When you’re a kid dreaming of being a lawyer someday, you don’t dream of getting guilty people off. You dream about protecting the innocent, about fighting for what’s right, about standing up for the little guy, about safeguarding the very constitutional rights that underpin our liberty. For me, I dreamt of being some combination of Henry Fonda in 12 Angry Men, of the character Atticus Finch in To Kill a Mockingbird, and of Alan Dershowitz in Reversal of Fortune.

I watched Reversal of Fortune on TV recently. If you haven’t seen it, you really ought to – Jeremy Irons is chilling as Claus Von Bulow and Ron Silver as Alan Dershowitz is fantastic. One scene made me want to write this post; it’s when Dershowitz’s student is arguing with him about why he would be willing to defend who she considers to be a guilty scumbag. It’s a perfect explanation of why I do what I do. Why defend the guilty? How can I sleep at night knowing I’ve helped to free guilty people? He explains,

“…everyone deserves a defense. So the system is there for the innocent person falsely accused. Okay, say it’s you, okay? You decide you’re gonna get a divorce, you’re going to divorce your husband. A week later you’re accused of child abuse…Suddenly you’re alone and it’s a disaster. Everyone thinks that you are guilty. Even the mailman is looking at you a little funny. There’s only one person who can help you. There’s only one person you can trust, your lawyer…I think it’s a little more complicated than your simple moral superiority, hmm?”

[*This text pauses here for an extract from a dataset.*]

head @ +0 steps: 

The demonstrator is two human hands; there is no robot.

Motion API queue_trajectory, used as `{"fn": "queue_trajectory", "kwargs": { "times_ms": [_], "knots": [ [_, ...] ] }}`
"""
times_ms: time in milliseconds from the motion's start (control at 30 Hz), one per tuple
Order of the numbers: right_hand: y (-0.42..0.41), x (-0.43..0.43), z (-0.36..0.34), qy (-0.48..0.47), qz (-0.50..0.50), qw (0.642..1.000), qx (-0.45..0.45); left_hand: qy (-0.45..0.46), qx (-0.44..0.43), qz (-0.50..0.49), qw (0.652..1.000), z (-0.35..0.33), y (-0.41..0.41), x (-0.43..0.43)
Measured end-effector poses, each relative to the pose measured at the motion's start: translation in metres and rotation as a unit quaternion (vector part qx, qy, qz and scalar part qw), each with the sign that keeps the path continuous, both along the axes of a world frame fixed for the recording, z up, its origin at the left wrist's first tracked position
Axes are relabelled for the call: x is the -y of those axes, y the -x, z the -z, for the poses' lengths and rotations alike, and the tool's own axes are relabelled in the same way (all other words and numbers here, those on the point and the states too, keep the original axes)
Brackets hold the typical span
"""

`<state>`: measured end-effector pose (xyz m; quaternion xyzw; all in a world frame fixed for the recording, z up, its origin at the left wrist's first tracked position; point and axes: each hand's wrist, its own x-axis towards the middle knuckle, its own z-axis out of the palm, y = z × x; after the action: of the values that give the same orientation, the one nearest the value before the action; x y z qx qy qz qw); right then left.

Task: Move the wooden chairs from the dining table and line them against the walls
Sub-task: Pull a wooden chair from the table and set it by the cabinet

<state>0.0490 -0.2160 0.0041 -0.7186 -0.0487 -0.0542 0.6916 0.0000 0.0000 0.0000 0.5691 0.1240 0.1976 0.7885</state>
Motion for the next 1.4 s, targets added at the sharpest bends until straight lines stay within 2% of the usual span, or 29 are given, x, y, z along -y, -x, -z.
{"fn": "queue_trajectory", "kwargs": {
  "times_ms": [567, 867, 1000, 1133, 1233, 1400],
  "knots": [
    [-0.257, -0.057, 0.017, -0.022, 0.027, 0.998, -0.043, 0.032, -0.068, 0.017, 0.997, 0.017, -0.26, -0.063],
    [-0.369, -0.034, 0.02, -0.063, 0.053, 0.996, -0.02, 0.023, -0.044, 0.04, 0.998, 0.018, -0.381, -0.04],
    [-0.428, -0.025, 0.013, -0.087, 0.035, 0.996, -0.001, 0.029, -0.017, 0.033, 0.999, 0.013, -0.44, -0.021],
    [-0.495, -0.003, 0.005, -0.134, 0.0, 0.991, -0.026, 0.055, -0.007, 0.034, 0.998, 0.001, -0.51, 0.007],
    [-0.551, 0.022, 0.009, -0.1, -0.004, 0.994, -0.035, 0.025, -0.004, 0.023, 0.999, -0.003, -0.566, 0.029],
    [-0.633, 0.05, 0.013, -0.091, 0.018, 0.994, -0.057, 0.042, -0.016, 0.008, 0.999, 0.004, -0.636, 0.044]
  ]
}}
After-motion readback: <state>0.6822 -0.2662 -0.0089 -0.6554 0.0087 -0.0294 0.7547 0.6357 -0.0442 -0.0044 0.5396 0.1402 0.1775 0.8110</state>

It’s a great scene.  It’s hard to translate into writing, but it really makes you understand what’s so important and exciting about being a defense attorney. Being that one person your clients can count on, that they can trust. Being there for them when no one else is. It’s important work and that far outweighs any repulsion of representing someone you think is guilty, even of something awful.